Data set is the mtcars data set in R
# Load the data set
data(mtcars)
# A peek into the data to get a feel of the structure and the variables
str(mtcars)
## 'data.frame': 32 obs. of 11 variables:
## $ mpg : num 21 21 22.8 21.4 18.7 18.1 14.3 24.4 22.8 19.2 ...
## $ cyl : num 6 6 4 6 8 6 8 4 4 6 ...
## $ disp: num 160 160 108 258 360 ...
## $ hp : num 110 110 93 110 175 105 245 62 95 123 ...
## $ drat: num 3.9 3.9 3.85 3.08 3.15 2.76 3.21 3.69 3.92 3.92 ...
## $ wt : num 2.62 2.88 2.32 3.21 3.44 ...
## $ qsec: num 16.5 17 18.6 19.4 17 ...
## $ vs : num 0 0 1 1 0 1 0 1 1 1 ...
## $ am : num 1 1 1 0 0 0 0 0 0 0 ...
## $ gear: num 4 4 4 3 3 3 3 4 4 4 ...
## $ carb: num 4 4 1 1 2 1 4 2 2 4 ...
head(mtcars)
## mpg cyl disp hp drat wt qsec vs am gear carb
## Mazda RX4 21.0 6 160 110 3.90 2.620 16.46 0 1 4 4
## Mazda RX4 Wag 21.0 6 160 110 3.90 2.875 17.02 0 1 4 4
## Datsun 710 22.8 4 108 93 3.85 2.320 18.61 1 1 4 1
## Hornet 4 Drive 21.4 6 258 110 3.08 3.215 19.44 1 0 3 1
## Hornet Sportabout 18.7 8 360 175 3.15 3.440 17.02 0 0 3 2
## Valiant 18.1 6 225 105 2.76 3.460 20.22 1 0 3 1
# Data has 11 variables and 32 observations. I am interested in mpg variable and also the am
# variable. am variable is coded as 0 for automatic transmission or 1 for manual transmission.
# Since I am interested in how either one affects gas mileage, I want to recode them for ease
# of interpretation.
# Recode am == 1 as Manual and am == 0 as Automatic
mtcars$am = ifelse(mtcars$am=='0','Automatic',ifelse(mtcars$am=='1','Manual',2))
# Lets do some exploratory analysis to test if there is relationship
# between mpg and transmission type(am)
boxplot(mpg~am, xlab='Transmisson', ylab='miles per gallon',data = mtcars)

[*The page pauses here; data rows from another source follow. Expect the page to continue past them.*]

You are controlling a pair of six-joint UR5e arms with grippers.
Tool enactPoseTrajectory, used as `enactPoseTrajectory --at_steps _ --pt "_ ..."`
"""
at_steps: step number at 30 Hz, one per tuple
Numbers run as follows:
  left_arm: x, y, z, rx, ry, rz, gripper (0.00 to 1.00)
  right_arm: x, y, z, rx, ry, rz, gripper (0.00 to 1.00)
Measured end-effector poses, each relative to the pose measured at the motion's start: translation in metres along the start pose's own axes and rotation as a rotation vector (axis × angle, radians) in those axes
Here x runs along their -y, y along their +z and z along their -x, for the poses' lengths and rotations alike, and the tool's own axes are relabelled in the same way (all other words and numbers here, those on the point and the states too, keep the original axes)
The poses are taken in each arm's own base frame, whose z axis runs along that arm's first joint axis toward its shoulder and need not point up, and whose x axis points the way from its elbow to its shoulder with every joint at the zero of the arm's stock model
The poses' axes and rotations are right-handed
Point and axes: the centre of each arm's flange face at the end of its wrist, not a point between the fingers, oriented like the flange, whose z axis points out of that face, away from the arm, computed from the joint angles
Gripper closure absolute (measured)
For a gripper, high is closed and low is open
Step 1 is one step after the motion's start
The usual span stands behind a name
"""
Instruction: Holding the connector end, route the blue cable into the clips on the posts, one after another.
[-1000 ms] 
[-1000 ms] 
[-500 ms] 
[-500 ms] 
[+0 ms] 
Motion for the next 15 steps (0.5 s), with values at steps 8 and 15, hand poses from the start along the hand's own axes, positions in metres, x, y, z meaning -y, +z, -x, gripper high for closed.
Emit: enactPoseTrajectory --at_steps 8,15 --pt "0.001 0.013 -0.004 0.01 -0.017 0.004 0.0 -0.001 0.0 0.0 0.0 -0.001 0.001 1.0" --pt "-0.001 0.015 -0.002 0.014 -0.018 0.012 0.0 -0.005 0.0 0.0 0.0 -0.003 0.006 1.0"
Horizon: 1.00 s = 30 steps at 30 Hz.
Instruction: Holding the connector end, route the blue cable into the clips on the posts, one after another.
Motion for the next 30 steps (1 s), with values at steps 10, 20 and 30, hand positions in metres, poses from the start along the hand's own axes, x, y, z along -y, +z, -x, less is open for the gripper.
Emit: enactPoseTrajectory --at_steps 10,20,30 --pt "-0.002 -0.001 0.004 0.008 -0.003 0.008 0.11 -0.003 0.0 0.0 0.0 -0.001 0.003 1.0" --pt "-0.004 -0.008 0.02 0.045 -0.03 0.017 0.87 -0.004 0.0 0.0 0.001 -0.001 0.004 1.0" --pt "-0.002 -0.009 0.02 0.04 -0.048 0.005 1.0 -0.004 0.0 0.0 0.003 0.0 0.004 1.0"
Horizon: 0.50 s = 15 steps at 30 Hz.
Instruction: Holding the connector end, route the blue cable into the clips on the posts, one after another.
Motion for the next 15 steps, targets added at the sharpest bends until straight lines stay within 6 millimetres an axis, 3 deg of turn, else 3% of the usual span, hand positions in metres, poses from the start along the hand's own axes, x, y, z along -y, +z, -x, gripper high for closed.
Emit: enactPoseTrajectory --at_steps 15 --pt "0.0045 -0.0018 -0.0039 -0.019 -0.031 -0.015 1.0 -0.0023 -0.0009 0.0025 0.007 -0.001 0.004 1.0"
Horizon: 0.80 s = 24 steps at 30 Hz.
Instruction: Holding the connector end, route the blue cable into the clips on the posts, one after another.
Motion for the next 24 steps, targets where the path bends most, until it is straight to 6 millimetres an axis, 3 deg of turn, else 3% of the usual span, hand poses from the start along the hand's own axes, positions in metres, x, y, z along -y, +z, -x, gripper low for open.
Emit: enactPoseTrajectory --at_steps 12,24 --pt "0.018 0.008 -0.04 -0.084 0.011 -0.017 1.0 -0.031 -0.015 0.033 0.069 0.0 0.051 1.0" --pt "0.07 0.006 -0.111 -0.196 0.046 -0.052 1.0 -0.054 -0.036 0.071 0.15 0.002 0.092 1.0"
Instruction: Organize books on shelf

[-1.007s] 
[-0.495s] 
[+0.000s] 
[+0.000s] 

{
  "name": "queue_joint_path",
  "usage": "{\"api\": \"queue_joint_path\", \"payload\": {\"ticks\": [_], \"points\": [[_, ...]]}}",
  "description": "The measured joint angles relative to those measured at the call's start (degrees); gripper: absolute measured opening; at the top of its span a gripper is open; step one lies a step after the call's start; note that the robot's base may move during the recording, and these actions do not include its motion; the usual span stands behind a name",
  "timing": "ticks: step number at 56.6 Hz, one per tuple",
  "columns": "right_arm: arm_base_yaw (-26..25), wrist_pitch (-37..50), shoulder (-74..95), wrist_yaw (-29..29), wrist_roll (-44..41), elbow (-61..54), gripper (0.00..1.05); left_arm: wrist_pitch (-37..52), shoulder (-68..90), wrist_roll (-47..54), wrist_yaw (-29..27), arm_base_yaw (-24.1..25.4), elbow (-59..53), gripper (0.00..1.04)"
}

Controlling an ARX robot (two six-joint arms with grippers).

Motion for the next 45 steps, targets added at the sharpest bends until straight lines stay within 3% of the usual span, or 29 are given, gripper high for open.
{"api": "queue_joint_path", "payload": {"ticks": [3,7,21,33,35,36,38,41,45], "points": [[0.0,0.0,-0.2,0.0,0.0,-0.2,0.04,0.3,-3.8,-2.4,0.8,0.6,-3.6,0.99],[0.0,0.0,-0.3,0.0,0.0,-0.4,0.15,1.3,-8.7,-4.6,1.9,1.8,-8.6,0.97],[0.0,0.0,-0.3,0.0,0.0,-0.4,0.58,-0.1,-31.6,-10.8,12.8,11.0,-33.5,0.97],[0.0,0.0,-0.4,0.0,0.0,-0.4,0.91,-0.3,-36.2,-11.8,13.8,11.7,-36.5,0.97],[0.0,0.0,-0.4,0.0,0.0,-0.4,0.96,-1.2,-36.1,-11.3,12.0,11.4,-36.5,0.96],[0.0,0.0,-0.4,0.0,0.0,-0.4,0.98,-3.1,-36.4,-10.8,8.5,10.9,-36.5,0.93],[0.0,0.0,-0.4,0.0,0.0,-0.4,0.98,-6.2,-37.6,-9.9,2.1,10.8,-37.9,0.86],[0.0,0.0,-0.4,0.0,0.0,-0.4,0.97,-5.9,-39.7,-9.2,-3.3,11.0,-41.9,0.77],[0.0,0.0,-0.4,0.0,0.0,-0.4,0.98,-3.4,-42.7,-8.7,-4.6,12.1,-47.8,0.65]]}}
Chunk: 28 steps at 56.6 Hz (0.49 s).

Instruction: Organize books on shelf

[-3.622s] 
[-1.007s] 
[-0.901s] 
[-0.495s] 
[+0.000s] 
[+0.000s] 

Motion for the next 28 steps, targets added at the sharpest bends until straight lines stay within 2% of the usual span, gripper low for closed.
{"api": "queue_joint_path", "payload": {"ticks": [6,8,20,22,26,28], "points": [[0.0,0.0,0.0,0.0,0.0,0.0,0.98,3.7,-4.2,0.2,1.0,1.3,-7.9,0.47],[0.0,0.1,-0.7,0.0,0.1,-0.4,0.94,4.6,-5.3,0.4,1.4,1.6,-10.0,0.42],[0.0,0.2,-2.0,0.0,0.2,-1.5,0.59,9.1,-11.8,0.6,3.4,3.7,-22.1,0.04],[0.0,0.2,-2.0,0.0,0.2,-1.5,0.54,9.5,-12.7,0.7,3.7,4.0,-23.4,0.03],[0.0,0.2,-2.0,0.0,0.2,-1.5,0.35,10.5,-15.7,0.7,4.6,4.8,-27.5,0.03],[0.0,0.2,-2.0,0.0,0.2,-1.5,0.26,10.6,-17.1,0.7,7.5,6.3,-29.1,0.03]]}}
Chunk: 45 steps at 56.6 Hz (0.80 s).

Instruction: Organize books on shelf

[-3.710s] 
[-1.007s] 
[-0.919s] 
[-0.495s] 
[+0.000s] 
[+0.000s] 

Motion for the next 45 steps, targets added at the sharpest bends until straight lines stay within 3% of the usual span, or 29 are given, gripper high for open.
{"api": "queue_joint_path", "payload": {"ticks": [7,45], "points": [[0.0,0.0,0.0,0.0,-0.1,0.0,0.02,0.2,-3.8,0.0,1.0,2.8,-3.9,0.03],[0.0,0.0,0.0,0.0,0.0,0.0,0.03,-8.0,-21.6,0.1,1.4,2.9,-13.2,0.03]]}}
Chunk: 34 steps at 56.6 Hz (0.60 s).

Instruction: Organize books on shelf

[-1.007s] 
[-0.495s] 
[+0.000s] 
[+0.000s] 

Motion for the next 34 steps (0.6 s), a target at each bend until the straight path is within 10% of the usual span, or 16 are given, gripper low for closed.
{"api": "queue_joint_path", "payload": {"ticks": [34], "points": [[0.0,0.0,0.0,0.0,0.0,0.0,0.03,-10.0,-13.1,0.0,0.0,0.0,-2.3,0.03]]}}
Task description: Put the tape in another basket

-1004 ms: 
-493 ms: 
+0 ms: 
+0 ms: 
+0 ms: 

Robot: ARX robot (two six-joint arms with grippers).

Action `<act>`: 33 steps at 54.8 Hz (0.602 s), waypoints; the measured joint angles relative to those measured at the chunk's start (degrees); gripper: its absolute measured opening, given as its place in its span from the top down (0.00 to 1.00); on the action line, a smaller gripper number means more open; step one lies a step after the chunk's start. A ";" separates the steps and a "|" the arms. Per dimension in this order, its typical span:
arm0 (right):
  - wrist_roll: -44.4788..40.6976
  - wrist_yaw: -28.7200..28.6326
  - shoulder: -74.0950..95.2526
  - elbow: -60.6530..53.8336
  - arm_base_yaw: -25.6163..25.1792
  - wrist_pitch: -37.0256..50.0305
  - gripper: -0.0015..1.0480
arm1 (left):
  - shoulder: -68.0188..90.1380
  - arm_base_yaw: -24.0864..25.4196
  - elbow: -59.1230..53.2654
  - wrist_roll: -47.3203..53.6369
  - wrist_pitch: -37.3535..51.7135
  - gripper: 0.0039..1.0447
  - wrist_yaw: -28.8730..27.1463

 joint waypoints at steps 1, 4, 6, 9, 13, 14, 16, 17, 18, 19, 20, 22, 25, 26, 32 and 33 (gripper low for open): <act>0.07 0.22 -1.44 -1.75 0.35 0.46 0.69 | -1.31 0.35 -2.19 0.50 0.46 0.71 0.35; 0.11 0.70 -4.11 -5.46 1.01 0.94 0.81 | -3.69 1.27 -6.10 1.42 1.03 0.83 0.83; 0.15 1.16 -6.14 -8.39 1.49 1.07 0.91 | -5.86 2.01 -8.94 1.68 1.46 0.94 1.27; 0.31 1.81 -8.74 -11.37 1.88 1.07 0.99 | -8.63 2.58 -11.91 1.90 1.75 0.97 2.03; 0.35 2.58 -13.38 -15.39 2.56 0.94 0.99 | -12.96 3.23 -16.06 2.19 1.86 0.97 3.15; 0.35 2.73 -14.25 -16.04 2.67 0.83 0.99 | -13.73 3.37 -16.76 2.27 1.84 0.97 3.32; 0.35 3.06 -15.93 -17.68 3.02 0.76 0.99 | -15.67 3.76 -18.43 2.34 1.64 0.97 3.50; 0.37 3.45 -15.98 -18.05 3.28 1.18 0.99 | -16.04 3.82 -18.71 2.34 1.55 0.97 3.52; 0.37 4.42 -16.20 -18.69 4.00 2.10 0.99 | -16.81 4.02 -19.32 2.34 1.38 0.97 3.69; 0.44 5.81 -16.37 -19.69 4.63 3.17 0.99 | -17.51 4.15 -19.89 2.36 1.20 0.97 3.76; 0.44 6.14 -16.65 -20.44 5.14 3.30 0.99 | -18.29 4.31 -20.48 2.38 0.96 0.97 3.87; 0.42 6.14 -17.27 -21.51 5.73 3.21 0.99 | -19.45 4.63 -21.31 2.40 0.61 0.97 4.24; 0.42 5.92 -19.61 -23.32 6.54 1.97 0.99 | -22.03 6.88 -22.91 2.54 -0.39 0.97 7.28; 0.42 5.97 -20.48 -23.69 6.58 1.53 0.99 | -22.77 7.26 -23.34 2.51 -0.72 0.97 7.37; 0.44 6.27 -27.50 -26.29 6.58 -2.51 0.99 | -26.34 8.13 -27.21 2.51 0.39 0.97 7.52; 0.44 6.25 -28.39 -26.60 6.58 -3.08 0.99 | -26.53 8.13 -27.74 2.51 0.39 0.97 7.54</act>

# Exploratory data analysis suggests that there is a difference. Manual transmission
# seems to yield more miles per gallon than transmission type.
# To test the hypothesis that manual transmission yields more miles per gallon
# than automatic transmission, I decided to fit a linear model using the continous
# variable mpg as a response and the am variable as the predictor. In plain english,
# I am using type of transmission as a predictor of how many miles we can achieve per gallon
# Null hypothesis : There is no difference between Automatic and Manual with respect to mpg
# Alternative hypothesis : There is a difference
fit = lm(mpg~am,data=mtcars)
# Lets look at the coefficients
summary(fit)$coeff
## Estimate Std. Error t value Pr(>|t|)
## (Intercept) 17.147368 1.124603 15.247492 1.133983e-15
## amManual 7.244939 1.764422 4.106127 2.850207e-04
# Automatic transmission yields an avg of 17.14 mpg per gallon while Manual transmission yield 7.2
# mpg per gallon more (17.14 + 7.2 = 24.34 mpg per gallon)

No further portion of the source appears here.